How you can escape an office that feels like a trap
Iwould have laughed if you’d told me in high school that I would willingly take on an office job. I wanted to be an exercise instructor. When a friendly neighbor helped me land an entry-level position in a medical billing office, I was nervous about whether I’d be able to handle the change in pace. But I was also excited about working normal hours with other frum women and receiving a regular paycheck. I knew that the job market was rough out there, and this was clearly a gift from Hashem.
On my first day, I got there 15 minutes early, full of enthusiasm. My manager, Leah, showed me around. The office looked so nice: an open space with pictures on the walls, and a pretty kitchen area. Leah quickly walked me around the different rooms, pointing out the main features and teams without stopping to introduce me to anyone.

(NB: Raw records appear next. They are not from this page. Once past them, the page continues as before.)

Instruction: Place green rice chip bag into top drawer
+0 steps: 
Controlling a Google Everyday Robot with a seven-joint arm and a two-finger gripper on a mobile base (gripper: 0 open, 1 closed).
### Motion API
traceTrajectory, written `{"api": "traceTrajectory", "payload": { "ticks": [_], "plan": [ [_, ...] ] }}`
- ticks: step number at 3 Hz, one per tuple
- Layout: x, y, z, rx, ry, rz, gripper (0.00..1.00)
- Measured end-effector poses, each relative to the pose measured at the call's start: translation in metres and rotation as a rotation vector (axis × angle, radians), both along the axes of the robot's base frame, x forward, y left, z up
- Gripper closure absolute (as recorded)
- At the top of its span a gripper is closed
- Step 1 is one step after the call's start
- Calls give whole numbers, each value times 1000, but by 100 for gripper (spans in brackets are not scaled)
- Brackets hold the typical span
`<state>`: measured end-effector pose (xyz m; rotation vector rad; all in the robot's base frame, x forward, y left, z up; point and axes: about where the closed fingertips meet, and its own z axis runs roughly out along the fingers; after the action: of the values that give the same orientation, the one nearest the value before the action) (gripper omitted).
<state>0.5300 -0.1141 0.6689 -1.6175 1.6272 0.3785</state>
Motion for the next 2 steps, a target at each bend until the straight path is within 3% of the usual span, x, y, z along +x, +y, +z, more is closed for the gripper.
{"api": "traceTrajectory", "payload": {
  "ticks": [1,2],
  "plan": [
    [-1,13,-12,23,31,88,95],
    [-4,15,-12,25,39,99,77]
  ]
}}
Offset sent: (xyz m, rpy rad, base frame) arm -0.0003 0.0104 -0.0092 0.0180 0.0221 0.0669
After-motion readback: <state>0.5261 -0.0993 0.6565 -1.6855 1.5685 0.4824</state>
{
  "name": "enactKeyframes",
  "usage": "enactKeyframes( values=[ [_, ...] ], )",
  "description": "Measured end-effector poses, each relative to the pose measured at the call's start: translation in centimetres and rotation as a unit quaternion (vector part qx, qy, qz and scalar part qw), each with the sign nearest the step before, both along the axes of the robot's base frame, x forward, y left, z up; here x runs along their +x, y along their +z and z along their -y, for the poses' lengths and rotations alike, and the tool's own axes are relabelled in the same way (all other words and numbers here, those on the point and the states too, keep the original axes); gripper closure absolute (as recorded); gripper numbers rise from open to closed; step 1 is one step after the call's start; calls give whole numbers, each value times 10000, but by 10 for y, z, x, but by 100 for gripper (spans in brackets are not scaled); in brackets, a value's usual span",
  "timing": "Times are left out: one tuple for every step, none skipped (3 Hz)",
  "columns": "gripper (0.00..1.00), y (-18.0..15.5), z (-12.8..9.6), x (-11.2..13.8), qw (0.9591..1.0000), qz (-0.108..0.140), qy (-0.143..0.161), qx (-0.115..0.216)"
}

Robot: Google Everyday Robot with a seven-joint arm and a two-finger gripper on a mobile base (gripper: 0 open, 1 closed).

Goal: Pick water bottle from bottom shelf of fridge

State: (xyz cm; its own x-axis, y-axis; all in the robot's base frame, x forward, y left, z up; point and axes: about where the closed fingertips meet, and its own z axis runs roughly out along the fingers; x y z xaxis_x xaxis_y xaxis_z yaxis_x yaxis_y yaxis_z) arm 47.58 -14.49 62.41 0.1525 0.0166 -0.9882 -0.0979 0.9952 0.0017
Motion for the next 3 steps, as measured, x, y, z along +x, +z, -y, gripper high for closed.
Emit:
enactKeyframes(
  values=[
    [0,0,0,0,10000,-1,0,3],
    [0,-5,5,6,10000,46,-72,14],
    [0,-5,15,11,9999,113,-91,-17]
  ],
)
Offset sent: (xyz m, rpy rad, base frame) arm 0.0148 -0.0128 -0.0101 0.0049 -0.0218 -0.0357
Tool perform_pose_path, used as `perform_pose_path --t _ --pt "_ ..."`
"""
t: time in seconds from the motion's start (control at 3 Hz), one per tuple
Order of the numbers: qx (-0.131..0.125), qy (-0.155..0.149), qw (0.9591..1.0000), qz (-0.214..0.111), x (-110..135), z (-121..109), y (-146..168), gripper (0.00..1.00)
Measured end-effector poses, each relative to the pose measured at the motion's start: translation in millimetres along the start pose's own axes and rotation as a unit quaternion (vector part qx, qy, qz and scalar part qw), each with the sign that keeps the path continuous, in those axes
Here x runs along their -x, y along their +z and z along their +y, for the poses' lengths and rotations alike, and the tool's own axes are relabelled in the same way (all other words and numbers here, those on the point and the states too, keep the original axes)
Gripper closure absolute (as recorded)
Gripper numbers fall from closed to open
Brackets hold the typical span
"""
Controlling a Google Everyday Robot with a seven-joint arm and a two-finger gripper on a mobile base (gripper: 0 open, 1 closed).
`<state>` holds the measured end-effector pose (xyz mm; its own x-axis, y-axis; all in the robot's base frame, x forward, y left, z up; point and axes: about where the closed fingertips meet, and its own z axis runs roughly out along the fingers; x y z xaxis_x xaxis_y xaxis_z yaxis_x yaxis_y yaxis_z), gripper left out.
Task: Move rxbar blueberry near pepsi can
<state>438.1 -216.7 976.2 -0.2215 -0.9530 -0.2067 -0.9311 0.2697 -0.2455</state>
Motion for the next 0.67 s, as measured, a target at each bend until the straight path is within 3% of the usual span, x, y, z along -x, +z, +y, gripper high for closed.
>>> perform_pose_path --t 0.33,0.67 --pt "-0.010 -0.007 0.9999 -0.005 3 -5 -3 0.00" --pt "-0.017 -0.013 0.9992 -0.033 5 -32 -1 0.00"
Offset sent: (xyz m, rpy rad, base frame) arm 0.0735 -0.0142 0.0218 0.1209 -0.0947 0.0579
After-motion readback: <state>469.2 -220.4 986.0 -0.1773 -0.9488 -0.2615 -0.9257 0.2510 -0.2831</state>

Soon, I was sitting down at my new computer and looking at the unfamiliar icons on the screen. Leah handed me a training booklet and told me that if I had any questions, I could email her. Then, as she turned to leave, she added, “Oh, one more thing you should be aware of. Your computer has a program installed that will send me a screenshot every ten minutes and notify me if there’s been no activity for a while.”
That sounded pretty invasive. But maybe it was normal? She’d said it so casually. How would I know what was normal there? So I sat down to get started. Big Brother would be watching me.
There was a long list of emails and a template to personalize and send to each one. Easy enough. So easy, in fact, that I got restless after approximately six minutes. But no break — Leah would know that I was giving up already, and how embarrassing would that be? So I kept going and waited impatiently for lunchtime.